Overcoming the Wall of Worry | Staying Invested in the Face of Negative News
Bernard Baruch coined the term “wall of worry” to describe a period when the stock market is rising despite several negative factors. This can include things like political uncertainty, economic slowdown, or natural disasters. In the 1930s, Baruch specifically used the phrase to describe the market's ability to rise in the face of the Great Depression.Since then, the phrase has been used to describe many periods of market strength in the face of adversity. For example, the market rose steadily during the 1990s despite the threat of nuclear war with Iraq and the Y2K computer bug.
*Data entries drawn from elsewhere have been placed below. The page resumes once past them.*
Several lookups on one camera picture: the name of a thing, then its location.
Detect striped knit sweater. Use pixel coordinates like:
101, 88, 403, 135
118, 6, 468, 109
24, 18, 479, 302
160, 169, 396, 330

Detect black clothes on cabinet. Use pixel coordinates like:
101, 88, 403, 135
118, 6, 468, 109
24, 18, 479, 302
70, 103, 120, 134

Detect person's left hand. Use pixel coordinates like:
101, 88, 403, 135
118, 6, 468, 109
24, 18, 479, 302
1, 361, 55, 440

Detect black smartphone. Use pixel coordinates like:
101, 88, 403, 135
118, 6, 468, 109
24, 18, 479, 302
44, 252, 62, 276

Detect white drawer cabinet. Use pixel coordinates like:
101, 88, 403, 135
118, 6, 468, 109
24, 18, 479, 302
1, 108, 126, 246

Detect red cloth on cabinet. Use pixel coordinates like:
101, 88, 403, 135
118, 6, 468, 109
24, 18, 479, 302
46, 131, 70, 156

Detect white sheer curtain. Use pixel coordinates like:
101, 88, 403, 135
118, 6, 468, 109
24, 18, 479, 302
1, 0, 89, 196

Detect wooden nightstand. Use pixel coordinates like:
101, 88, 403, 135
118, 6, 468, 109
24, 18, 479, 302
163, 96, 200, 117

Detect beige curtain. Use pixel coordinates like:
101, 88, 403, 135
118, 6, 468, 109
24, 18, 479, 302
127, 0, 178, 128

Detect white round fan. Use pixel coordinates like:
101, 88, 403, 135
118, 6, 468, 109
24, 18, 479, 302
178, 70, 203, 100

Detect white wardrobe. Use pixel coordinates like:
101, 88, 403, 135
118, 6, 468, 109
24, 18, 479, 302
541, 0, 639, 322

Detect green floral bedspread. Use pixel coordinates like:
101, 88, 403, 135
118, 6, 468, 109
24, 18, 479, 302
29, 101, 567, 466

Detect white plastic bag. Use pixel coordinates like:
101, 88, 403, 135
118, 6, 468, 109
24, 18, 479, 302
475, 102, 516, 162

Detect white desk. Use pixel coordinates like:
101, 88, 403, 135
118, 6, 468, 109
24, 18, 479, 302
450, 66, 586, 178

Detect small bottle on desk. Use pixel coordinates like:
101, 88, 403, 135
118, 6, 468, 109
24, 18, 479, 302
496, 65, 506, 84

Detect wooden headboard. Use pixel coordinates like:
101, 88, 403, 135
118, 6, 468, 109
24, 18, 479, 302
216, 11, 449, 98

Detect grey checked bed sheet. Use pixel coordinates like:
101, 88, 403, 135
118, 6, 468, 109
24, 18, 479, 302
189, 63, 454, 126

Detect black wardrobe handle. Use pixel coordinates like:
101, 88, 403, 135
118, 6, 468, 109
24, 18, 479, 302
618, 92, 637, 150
There are several reasons why the market can rise in the face of negative news, the first being decades of ingrained economic teachings. The efficient-market hypothesis was first proposed by Harry Markowitz in the 1950s and has been taught in business schools around the world ever since. His hypothesis is based on the idea that all publicly available information is reflected in current prices. If you see a headline, the market has already reacted and priced accordingly. Investors attempting to buy stocks at discounts will quickly bid up the price, causing the market to rise. Bargain hunters love uncertainty.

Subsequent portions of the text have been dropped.